Я отправил прислугу с какими-то вещами в мастерскую своего приятеля и велел к вечеру натопить: ведь еще стояла зима, хотя и мягкая.
Когда я пришел в мастерскую, было уже темно. Прислуга из лучших побуждений перестаралась, чересчур натопила, в помещении было жарко, как в инкубаторе. Я знал, что в застекленной скошенной части крыши в железных переплетах рам есть две большие фрамуги, и я открыл обе. Ворвавшийся воздух был влажным. Я представил себе, что нахожусь за чертой города, недалеко от реки, но высоко над водой. Мастерская мне нравилась, хотя я чувствовал в ней какую-то строгость. Дело тут, вероятно, заключалось в том, что художник не принадлежал к числу моих собутыльников — впрочем, для человека искусства это почти само собой разумеется. Длинный рабочий стол у окна, сделанный из грубо оструганных досок и черных четырехгранных тумб, явно видал виды. На одном из его концов нужные для работы предметы были разложены в своего рода боевом порядке (впрочем, здесь вообще царил порядок). Взгляд мой упал на три карандаша, отточенных, как иголки, лежащие строго параллельно друг другу. Я не решился бы к ним прикоснуться, так аккуратно они были положены. Картин здесь не было, нигде ничего не висело. Может, он все отправил или взял с собой — ведь в Париже у него была выставка.

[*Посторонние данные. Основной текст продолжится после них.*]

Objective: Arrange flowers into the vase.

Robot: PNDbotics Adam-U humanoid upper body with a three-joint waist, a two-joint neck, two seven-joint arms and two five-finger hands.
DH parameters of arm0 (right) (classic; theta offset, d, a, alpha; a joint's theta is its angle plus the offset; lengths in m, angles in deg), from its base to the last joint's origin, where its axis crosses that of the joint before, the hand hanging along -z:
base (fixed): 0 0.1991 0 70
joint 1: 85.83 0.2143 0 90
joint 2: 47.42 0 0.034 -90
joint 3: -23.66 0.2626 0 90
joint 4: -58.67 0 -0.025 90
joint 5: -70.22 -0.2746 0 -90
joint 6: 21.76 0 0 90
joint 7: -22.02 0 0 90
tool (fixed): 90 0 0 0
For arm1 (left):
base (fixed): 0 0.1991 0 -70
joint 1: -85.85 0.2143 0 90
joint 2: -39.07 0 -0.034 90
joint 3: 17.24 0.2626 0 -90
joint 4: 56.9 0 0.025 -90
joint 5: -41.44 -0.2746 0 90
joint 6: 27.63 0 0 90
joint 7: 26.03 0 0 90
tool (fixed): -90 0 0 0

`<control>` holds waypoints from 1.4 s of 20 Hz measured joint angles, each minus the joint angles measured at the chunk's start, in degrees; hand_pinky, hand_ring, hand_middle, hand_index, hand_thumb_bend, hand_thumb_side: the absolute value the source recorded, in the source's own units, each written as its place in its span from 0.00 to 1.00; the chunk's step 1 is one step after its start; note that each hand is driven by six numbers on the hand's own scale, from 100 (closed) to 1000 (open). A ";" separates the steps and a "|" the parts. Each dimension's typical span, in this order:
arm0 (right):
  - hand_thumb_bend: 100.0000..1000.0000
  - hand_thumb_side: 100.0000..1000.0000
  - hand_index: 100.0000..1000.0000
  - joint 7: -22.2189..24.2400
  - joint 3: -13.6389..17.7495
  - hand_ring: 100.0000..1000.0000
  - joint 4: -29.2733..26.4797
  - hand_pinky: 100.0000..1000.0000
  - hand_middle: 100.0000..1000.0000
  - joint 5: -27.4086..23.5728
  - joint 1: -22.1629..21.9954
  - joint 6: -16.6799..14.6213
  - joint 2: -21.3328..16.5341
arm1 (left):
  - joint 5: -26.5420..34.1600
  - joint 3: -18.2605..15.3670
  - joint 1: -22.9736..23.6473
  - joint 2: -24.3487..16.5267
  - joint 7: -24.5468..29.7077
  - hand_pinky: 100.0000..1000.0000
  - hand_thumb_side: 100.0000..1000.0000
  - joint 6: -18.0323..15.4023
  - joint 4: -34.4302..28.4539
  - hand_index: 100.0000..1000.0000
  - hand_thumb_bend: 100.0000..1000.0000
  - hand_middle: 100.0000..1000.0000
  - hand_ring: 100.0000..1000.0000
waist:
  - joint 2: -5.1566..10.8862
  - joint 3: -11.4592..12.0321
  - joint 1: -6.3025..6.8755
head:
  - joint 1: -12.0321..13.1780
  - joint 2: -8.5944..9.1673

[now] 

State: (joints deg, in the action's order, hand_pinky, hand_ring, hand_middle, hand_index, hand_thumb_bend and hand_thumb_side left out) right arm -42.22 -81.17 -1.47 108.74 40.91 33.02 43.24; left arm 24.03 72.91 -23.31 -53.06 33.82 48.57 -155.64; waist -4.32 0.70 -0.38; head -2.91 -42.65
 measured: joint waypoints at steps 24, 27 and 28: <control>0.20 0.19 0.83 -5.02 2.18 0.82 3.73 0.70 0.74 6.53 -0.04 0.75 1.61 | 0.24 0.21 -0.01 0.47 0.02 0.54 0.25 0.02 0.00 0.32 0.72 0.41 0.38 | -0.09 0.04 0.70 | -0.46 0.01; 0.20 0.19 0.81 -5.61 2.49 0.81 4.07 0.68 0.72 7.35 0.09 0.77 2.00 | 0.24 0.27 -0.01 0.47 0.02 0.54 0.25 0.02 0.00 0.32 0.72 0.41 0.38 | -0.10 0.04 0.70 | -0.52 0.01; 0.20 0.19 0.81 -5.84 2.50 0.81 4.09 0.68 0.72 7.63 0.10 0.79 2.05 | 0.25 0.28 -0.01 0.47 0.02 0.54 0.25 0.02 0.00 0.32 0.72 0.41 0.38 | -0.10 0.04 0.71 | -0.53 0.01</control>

Я даже не успел еще сесть. Я стоял в пальто со шляпой в руке. Я переживал свой приход сюда, погружение в новую обстановку, свое первое впечатление, которое куда полнее владеет нами, чем мы — тем помещением, порог которого переступаем. Я тогда еще, пожалуй, и не заметил карандашей на столе. Пахло лаком и скипидаром. Перед тем я зашел в спальню рядом. Возле металлической кровати, выкрашенной в белый цвет, стоял низкий, но широкий голубой столик: на нем в том же боевом порядке были разложены блокноты и отточенные карандаши. Я испытал зависть. В тот момент я совсем забыл, что у меня самого есть своя тихая и благоустроенная квартира, очень удобная для работы и размышлений. Думая о ней, я видел только пол, усыпанный осколками бутылок и залитый содовой водой. Тут я стоял перед невидимой стеной из хрустального стекла, как человек, оскверненный преступлением: пустой тратой времени. Все эти прошедшие месяцы зимы, которая уже подходила к концу, сейчас, словно гири, свалились мне на плечи с потолка мастерской. И в этот самый момент я услышал какой-то насыщенный, равномерный звук, который заполнил все помещение — пхэ-пхэ-пхэ-пхэ… Но источник его был не здесь, а где-то за окном. Страх пронзил мне грудь будто мне воткнули в нее палку через рот. Я повернулся к фрамугам. Раздался паровозный гудок, звук пропал. Только теперь я сообразил, что вокзал находился прямо подо мной, внизу, у реки. Это пыхтел маневровый паровоз. Я торопливо пододвинул себе кресло. Я вдруг осознал, что я спился и поглупел, хотя уже давно не брал в рот ни капли спиртного. Можно в один прекрасный день разогнать все свои пороки, их, так сказать, уволить, но вот те разрушения, которые они причинили, при этом никуда не денутся. Я сжал зубы, слезы выступили у меня на глазах. Потом я произнес вслух одно-единственное слово. Оно повисло на мгновение в воздухе у потолка, под лампой, и лопнуло с легким звоном, заполнив собой мастерскую. Я сказал: Рамбаузек.
На следующий день на берегу. Туман плотно обступил реку с обеих сторон. Куда ни глянь, видно лишь быстрое движение воды.
Из поглощенного туманом пустого пространства не доносится ни звука. Только в обломках корабля, который уже и снаружи все больше разрушался, гудят струи; нос его глубоко ушел в воду. Когда река мельчает, его корпус вырисовывается еще вполне эффектно. Черная косая труба по-прежнему гудит над рекой — это последний, застывший в воздухе, а потом заглохший гудок парохода. Но ширина реки этим не подчеркивается. Туман все окутал ватой.